The Potsdam and San Francisco conferences labeled the regimes of the countries making up the Axis, including their political systems, as criminal, specifically referring to German National Socialism, Italian Fascism, Spanish Francoism, and Japanese National Imperialism.
We base our request for your intervention on the following United Nations resolutions:
- a) Resolution 32(1) of the United Nations General Assembly dated 9th February 1946
- b) Resolutions 4 (1946) of the Security Council of 29th April 1946 and 7 (1946) of the Security Council of 26th June 1946
- c) The debates of the 35th and 36th plenary sessions of the General Assembly of 24th October 1946
- d) Resolution 39(I) of the United Nations General Assembly dated 12th December 1946
Despite these antecedents, and despite the fact that since 1978 Spain has been a constitutional democracy, the situation of Spanish victims continues to be one ungoverned by international standards for the treatment of such victims of serious crimes against human rights and crimes against humanity.
The following are concerns which are representative of the problem motivating us to seek your good will mediation:
- 1) There has been no legal recognition of the Spanish victims of the Second World War.
- 2) Francoist legislation punishing the Spanish combatants who sided with the Allied forces still continues in force today. For example, the Spaniards who fought in the Allied forces against Nazism still have not had their civil rights nor their Spanish nationality restored.

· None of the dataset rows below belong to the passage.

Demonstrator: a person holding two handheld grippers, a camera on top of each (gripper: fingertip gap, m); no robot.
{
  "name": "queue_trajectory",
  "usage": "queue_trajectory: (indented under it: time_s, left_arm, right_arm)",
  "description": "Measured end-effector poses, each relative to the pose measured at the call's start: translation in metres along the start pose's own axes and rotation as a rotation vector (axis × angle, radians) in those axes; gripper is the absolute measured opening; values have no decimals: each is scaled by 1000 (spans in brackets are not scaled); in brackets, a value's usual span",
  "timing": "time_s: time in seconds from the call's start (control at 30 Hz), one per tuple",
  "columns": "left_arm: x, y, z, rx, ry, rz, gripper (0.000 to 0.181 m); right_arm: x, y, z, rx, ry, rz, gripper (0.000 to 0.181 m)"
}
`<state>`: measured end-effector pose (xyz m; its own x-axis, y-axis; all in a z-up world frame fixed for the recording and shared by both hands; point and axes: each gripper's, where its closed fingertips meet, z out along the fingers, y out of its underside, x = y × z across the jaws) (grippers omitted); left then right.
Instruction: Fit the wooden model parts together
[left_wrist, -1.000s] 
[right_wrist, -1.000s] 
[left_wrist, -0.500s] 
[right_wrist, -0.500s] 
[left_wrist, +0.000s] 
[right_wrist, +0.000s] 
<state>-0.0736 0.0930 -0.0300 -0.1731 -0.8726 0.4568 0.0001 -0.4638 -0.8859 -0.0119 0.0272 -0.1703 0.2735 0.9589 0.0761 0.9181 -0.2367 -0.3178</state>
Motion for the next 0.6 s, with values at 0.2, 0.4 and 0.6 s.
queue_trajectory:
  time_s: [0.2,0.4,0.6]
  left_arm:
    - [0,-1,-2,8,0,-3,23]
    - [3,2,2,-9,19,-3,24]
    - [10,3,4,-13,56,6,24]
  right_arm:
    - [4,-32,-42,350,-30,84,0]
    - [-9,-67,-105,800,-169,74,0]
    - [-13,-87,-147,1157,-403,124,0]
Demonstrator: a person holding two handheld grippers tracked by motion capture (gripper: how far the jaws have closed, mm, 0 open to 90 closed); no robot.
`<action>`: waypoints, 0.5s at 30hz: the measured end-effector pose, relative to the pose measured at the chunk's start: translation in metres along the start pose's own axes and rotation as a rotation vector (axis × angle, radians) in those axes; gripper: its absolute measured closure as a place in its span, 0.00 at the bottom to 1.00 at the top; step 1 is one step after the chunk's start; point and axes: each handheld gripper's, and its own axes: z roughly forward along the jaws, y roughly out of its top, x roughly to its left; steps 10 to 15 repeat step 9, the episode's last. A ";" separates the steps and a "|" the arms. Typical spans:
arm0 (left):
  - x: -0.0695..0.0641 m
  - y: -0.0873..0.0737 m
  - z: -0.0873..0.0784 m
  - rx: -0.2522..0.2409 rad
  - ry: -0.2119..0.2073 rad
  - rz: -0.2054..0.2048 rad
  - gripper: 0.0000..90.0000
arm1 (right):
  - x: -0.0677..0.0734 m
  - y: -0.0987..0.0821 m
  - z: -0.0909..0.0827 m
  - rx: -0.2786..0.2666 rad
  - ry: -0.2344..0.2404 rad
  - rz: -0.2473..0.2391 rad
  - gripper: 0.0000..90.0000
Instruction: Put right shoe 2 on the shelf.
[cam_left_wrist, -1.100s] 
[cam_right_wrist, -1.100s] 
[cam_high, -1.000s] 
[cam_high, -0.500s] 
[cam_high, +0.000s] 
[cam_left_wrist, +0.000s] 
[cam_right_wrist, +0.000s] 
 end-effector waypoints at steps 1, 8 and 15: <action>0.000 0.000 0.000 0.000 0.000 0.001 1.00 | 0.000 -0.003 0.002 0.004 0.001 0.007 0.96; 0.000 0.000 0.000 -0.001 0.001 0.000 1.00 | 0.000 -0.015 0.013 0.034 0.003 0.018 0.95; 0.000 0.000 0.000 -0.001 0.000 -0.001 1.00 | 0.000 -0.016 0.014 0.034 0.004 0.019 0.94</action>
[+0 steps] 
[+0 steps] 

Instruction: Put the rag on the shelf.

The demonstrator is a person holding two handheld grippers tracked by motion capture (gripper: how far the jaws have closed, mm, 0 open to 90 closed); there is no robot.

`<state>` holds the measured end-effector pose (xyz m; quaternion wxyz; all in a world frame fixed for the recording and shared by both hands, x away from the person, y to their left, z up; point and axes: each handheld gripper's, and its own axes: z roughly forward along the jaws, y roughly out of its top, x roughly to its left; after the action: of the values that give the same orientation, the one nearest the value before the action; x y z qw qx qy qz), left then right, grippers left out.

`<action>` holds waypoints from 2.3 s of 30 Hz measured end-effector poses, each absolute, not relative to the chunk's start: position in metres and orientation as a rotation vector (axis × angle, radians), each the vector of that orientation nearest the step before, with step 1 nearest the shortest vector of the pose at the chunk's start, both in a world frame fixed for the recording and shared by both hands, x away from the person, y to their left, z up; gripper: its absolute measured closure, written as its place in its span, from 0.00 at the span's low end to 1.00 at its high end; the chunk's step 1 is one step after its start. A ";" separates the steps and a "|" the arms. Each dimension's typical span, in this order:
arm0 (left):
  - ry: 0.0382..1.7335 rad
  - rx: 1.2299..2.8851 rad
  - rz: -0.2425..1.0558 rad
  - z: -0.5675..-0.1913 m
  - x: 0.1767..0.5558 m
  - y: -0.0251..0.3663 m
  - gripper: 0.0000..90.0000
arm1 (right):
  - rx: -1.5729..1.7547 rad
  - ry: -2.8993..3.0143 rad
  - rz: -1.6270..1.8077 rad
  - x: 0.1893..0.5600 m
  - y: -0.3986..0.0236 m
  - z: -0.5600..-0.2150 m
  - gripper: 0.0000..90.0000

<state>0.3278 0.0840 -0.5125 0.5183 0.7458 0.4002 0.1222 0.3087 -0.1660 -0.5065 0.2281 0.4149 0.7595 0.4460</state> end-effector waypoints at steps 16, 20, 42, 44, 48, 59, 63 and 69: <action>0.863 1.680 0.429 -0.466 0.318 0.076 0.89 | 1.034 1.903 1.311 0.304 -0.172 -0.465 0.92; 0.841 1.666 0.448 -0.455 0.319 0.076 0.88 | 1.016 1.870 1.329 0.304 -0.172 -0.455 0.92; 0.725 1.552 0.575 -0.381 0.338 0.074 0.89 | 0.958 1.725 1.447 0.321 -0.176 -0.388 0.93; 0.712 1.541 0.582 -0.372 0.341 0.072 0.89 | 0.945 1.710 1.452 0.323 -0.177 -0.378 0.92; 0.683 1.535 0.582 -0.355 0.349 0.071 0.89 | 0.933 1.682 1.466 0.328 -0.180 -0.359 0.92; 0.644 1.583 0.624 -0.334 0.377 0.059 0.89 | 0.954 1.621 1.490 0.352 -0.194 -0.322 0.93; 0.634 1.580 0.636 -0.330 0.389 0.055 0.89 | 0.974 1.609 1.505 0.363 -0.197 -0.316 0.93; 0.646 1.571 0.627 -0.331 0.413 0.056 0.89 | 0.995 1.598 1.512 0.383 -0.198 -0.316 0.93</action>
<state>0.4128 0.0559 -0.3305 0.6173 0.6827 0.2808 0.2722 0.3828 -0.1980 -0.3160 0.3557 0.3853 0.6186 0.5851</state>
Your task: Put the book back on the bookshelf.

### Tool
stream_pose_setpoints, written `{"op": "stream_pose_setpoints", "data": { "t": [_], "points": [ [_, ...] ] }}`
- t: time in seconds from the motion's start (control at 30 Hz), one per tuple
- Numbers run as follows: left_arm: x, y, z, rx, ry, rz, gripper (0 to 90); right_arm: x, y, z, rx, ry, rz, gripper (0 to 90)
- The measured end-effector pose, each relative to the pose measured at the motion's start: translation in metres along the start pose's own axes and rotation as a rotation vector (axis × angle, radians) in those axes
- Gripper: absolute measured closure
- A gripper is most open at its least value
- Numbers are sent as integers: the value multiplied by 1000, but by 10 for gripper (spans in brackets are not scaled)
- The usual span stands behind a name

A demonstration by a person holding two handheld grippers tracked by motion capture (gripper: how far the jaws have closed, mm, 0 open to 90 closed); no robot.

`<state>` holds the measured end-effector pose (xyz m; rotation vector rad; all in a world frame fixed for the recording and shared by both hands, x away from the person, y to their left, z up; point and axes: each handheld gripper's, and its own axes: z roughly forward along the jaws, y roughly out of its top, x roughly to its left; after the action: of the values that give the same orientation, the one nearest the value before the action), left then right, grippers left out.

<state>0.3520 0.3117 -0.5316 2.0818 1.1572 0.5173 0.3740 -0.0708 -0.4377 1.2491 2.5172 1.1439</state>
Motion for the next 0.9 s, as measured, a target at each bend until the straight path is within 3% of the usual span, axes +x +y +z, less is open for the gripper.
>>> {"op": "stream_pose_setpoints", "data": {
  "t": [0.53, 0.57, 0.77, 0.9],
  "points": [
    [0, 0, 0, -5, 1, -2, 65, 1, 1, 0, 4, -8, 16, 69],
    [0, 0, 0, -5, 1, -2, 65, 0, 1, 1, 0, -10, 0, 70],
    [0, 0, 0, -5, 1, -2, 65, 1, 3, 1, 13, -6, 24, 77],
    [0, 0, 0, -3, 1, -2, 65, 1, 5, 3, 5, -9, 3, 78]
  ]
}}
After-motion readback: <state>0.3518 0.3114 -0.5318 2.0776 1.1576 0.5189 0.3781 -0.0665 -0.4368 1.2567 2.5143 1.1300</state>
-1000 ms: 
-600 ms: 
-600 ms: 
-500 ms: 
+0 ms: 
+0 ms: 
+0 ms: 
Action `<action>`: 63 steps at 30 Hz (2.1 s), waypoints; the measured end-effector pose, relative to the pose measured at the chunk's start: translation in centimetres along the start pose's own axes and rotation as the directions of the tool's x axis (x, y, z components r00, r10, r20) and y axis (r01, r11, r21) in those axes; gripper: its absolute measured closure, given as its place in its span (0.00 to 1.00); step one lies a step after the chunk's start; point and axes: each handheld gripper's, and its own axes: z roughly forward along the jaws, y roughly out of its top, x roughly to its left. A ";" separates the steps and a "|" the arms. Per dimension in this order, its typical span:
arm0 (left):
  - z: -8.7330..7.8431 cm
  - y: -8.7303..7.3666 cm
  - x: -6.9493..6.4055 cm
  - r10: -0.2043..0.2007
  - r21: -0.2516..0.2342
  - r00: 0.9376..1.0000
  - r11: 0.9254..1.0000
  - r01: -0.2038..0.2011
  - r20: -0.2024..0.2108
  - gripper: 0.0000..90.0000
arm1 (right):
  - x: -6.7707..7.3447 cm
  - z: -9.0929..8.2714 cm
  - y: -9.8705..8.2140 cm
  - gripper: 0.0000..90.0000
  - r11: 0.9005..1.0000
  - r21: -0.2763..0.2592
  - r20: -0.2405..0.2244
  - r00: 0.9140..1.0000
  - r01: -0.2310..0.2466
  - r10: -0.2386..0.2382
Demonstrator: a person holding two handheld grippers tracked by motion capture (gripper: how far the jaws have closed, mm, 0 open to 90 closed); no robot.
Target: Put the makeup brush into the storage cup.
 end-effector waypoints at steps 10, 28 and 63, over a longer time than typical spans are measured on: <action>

- 3) There has been no legal recognition of the victims of Francoism. Rather, the legal and judicial condemnation of the victims adopted by the Franco regime continue fully in force.
- 4) By action or omission, relatives and friends of victims of extrajudicial killings and extermination have been denied the right to recuperate their loved ones remains in a legally prescribed manner.
- 5) The unresolved problem of the loss of civil rights and Spanish nationality of the Republican exiles and refugees in countries which did not diplomatically recognize the Francoist regime.
- 6) The looting, spoliation, and other such illegal acts remain unresolved and unrecognized by the Spanish state, which has taken no action to restore the rights which have been violated.
- 7) The forced labor camps under Franco have still not been recognized, nor have their victims been recognized, despite the fact that these camps illegally existed not only during World War II, but persisted long after the war ended.
The organizations signing this letter have published a document entitled "The Question of Impunity in Spain and Crimes Under Franco," which analyzes the situation of the victims.
The document, in its introduction, states:
"It is not possible for a lawful state to remain silent about, or for its representatives to minimize, the situation of those who have endured reprisals, imprisonment, murder, and disappearances, those who have passed through the system of Francoist or national socialist concentration camps or who died in French internment camps or who were forced into exile or estrangement.
Nor is it possible that the families of the victims, who have watched in silence and humiliation as years of democracy have gone by, should feel that their lives are passing without ever learning the final fate of those who suffered the planned acts of extermination. Nor can they, even with the historical information in their hands, obtain possession of the remains of the victims in a legal and legitimate way with all appropriate honours; to the point that judges refuse to follow applicable laws and in many instances a lawyer cannot even be found to help them.
In the same way, appropriate legal measures should be adopted to end the ridiculous situation which has made it possible to alter the causes of death in the archives of the civil registry. This practice was designed to conceal from the family members what really went on in the rural areas where the civil population was exterminated and looted by use of bogus legal processes instituted to gain control of assets and to humiliate the survivors by reducing them to starvation and poverty."
It is also necessary to address with justice and truth, the question of those who were taken out of Spain as children to protect them from the advance of the fascist regime; the question of those who were adopted with the resulting separation from their families and to whom the change in their names and last names was concealed, in the name of political/religious salvationism.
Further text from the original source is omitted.